Petrol sales rise 4.6 per cent, diesel 4 per cent

Petrol sales grew 4.6% and diesel 4% in April over the same month last year, according to the provisional consumption data released by the oil ministry. Aviation turbine fuel (ATF) sales expanded 3.2% and LPG 6.7%. The sales trend in April significantly varied from March when petrol sales had grown 5.7% year-on-year, diesel by 0.9%, ATF by 5.7% and LPG by 4.2%. Diesel’s 4% sales jump has come as a surprise as it recorded barely 2% growth in all of 2024-25. Similarly ATF sales growth at 3.2% is much lower than the average 8.9% growth seen in 2024-25. Diesel is the mainstay of India’s road transport and accounts for nearly 40% in volume terms of all petroleum products consumed in the country. Diesel growth has been slow for years due to increased popularity of vehicles powered by alternative fuels such as petrol, CNG and battery. ATF sales decline signals slowing air traffic.
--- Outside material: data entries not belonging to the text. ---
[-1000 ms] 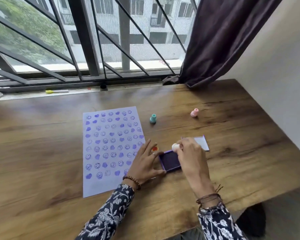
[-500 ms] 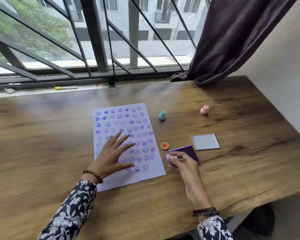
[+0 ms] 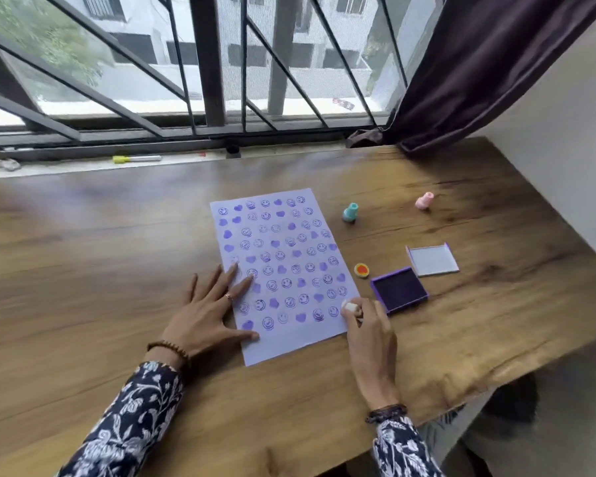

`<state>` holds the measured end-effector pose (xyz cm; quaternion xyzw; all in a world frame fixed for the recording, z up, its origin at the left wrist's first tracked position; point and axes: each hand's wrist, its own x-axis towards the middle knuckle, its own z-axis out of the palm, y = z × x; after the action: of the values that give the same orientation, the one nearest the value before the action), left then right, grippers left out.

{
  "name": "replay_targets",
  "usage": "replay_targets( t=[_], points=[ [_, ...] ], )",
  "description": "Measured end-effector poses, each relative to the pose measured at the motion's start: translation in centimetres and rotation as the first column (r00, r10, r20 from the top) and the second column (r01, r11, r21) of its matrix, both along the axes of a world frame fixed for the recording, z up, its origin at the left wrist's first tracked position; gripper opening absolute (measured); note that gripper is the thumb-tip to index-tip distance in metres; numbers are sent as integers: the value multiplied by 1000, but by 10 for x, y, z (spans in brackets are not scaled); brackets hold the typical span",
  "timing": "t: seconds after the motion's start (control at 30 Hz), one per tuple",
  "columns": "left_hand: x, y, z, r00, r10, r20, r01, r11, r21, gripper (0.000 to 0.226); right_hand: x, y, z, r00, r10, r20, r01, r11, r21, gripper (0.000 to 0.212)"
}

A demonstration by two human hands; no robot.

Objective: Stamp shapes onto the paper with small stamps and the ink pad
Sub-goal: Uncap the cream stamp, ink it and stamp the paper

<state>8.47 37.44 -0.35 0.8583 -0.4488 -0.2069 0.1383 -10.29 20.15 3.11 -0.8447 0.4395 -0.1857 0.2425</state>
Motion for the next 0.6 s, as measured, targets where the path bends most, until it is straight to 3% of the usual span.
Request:
replay_targets(
  t=[0.17,0.43,0.6],
  points=[
    [-1,0,0,1000,-1,4,1,1000,-13,105,11,0,3,998,-61,-31,60,998,-24,6],
    [1,0,-4,1000,2,19,-1,1000,-25,101,25,-14,10,952,72,-298,-107,989,-104,14],
    [1,1,-2,1000,0,9,0,1000,-27,102,26,-26,17,918,165,-360,-182,983,-12,14]
  ],
)
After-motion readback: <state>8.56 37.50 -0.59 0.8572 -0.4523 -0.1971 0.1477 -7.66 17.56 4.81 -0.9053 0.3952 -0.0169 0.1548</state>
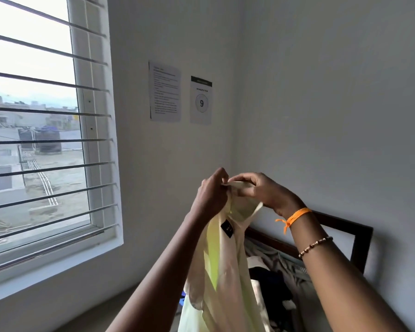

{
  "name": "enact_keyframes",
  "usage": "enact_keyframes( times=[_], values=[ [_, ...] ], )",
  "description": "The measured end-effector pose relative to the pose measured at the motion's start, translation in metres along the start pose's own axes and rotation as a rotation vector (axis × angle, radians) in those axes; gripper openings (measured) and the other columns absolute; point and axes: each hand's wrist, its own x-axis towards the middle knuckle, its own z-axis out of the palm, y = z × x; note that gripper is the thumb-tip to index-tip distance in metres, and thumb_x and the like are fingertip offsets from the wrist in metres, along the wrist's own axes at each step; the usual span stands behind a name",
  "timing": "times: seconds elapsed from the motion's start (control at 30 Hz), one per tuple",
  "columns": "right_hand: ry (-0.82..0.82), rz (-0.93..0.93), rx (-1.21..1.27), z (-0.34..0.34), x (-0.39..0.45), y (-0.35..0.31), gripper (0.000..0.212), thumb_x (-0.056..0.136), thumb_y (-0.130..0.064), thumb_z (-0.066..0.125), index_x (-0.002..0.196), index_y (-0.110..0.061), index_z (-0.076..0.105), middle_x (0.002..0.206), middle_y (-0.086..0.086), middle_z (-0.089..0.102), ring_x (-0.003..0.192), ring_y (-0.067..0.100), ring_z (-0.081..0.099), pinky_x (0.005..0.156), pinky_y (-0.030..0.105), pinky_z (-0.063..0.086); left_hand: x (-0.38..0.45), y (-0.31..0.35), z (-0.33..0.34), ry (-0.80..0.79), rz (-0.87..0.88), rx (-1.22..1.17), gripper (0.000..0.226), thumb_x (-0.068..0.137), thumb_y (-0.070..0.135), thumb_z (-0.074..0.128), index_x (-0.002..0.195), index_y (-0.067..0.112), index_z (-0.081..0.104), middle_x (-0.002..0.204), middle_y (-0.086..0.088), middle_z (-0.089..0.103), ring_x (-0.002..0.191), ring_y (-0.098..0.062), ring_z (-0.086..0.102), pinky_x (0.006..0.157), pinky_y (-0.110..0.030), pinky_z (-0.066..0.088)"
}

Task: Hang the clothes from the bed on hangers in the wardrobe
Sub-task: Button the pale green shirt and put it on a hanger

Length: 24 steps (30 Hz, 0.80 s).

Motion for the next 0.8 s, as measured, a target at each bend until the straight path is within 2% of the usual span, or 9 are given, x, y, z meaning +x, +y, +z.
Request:
enact_keyframes(
  times=[0.1, 0.17, 0.33, 0.4, 0.43, 0.5, 0.6, 0.7, 0.8],
  values=[
    [0.116, -0.017, -0.346, -0.003, 0.004, 0.004, 0.028, 0.085, -0.004, 0.059, 0.105, -0.022, 0.068, 0.108, 0.000, 0.067, 0.104, 0.016, 0.058, 0.095, 0.035, 0.047, 0.000, -0.006, -0.001, 0.078, -0.043, -0.037, 0.020, 0.082, 0.005, 0.056, 0.084, 0.020, 0.043, 0.084, -0.007, 0.061, 0.077, -0.032, 0.052, 0.060, -0.029, 0.034],
    [0.148, -0.055, -0.386, 0.000, 0.007, 0.001, 0.026, 0.089, -0.004, 0.056, 0.107, -0.019, 0.068, 0.108, 0.000, 0.065, 0.102, 0.013, 0.056, 0.092, 0.028, 0.044, -0.010, -0.013, 0.000, 0.040, -0.103, -0.047, 0.015, 0.084, 0.013, 0.061, 0.085, 0.018, 0.047, 0.083, -0.003, 0.060, 0.078, -0.027, 0.054, 0.059, -0.029, 0.036],
    [0.095, 0.074, 0.472, -0.024, -0.002, 0.001, 0.017, 0.084, 0.003, 0.061, 0.097, -0.008, 0.061, 0.080, 0.008, 0.066, 0.065, 0.013, 0.063, 0.065, 0.024, 0.054, -0.064, -0.077, 0.015, -0.460, -0.426, 0.144, 0.025, 0.086, 0.030, 0.065, 0.098, 0.009, 0.065, 0.096, -0.009, 0.065, 0.090, -0.021, 0.060, 0.070, -0.028, 0.042],
    [0.061, 0.101, 0.604, -0.034, -0.009, 0.010, 0.012, 0.087, 0.002, 0.057, 0.091, -0.009, 0.061, 0.075, 0.005, 0.069, 0.063, 0.013, 0.064, 0.062, 0.022, 0.054, -0.074, -0.092, 0.015, -0.409, -0.542, 0.114, 0.027, 0.091, 0.034, 0.057, 0.086, 0.008, 0.060, 0.095, -0.012, 0.064, 0.085, -0.024, 0.059, 0.069, -0.030, 0.042],
    [0.052, 0.105, 0.498, -0.036, -0.011, 0.016, 0.010, 0.089, -0.001, 0.057, 0.091, -0.010, 0.062, 0.080, 0.004, 0.068, 0.070, 0.014, 0.064, 0.064, 0.021, 0.053, -0.071, -0.093, 0.013, -0.326, -0.553, 0.138, 0.032, 0.094, 0.036, 0.053, 0.080, 0.007, 0.057, 0.096, -0.015, 0.065, 0.083, -0.027, 0.058, 0.068, -0.032, 0.042],
    [0.024, 0.146, -0.124, -0.032, -0.015, 0.028, 0.010, 0.088, -0.024, 0.064, 0.093, -0.016, 0.065, 0.094, 0.002, 0.057, 0.087, 0.014, 0.055, 0.075, 0.021, 0.046, -0.061, -0.085, 0.005, -0.160, -0.488, 0.229, 0.037, 0.097, 0.038, 0.045, 0.081, 0.007, 0.057, 0.099, -0.018, 0.065, 0.086, -0.033, 0.059, 0.065, -0.032, 0.039],
    [0.024, 0.234, -0.889, -0.017, -0.023, 0.053, 0.037, 0.066, -0.056, 0.074, 0.080, -0.022, 0.067, 0.097, -0.004, 0.032, 0.094, 0.020, 0.044, 0.081, 0.029, 0.042, -0.039, -0.062, -0.011, -0.079, -0.301, 0.372, 0.033, 0.099, 0.040, 0.037, 0.109, 0.022, 0.064, 0.113, -0.012, 0.055, 0.101, -0.037, 0.057, 0.071, -0.033, 0.038],
    [0.136, 0.053, -1.118, -0.002, -0.033, 0.060, 0.021, 0.086, -0.035, 0.057, 0.088, -0.018, 0.069, 0.106, -0.001, 0.043, 0.111, 0.029, 0.035, 0.089, 0.038, 0.037, -0.020, -0.043, -0.021, -0.028, -0.210, 0.501, 0.032, 0.100, 0.037, 0.038, 0.110, 0.022, 0.064, 0.112, -0.009, 0.055, 0.100, -0.036, 0.057, 0.070, -0.035, 0.040],
    [0.246, -0.147, -1.102, -0.001, -0.026, 0.061, 0.014, 0.086, -0.021, 0.055, 0.094, -0.021, 0.066, 0.101, -0.002, 0.061, 0.109, 0.025, 0.045, 0.092, 0.039, 0.035, -0.005, -0.022, -0.029, 0.039, -0.142, 0.577, 0.031, 0.100, 0.034, 0.041, 0.102, 0.016, 0.066, 0.103, -0.013, 0.066, 0.096, -0.038, 0.061, 0.064, -0.031, 0.036]
  ],
)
IMF Slashes Growth Forecast for Middle East Exporters as Oil Prices Dip

The International Monetary Fund (IMF) has downgraded its economic growth forecast for the oil exporters in the Middle East to 2.3% from 4% expected in October, due to the slide in oil prices. “Across the region, rising trade tensions and policy uncertainty are adding to the impact of conflicts and extended oil production cuts to weaken growth prospects,” the IMF said on Thursday in its Regional Economic Outlook for the Middle East and Central Asia. The IMF expects oil prices to decline in 2025 to $66.90 per barrel, nearly $6 below the October projection, “as the gradual phase-out of OPEC+ oil production cuts and strong supply growth from non-OPEC+ countries are expected to outpace subdued global oil demand growth amid expectations of weaker global economic prospects.” The oil market will be moderately oversupplied this year, the IMF said, noting that bearish trends are expected to exert downward pressure on oil prices this year. Oil demand globally is now set to be somewhat weaker than anticipated in October 2024, “mainly because of increased policy uncertainty and escalating trade tensions amid weak fundamentals,” the fund said. Across the Middle East, non-oil growth is also expected to be lower compared with the October projections because major oil exporters are likely to tweak investment spending plans due to the softer oil prices. “Elevated uncertainty about oil prices makes it even more important for MENA oil exporters to focus on preserving fiscal buffers while ensuring an equitable redistribution of their natural resource wealth across current and future generations,” the IMF said, commenting on the challenges for the Middle East’s oil exporters. The IMF also recommended that the petrostates develop and diversify non-oil revenue sources and eliminate energy subsidies where applicable. Last week, the IMF downgraded Saudi Arabia’s GDP growth forecast to 3.0% this year, lower than a previous forecast of 3.3% economic growth, following the 13% decline in oil prices over the past month.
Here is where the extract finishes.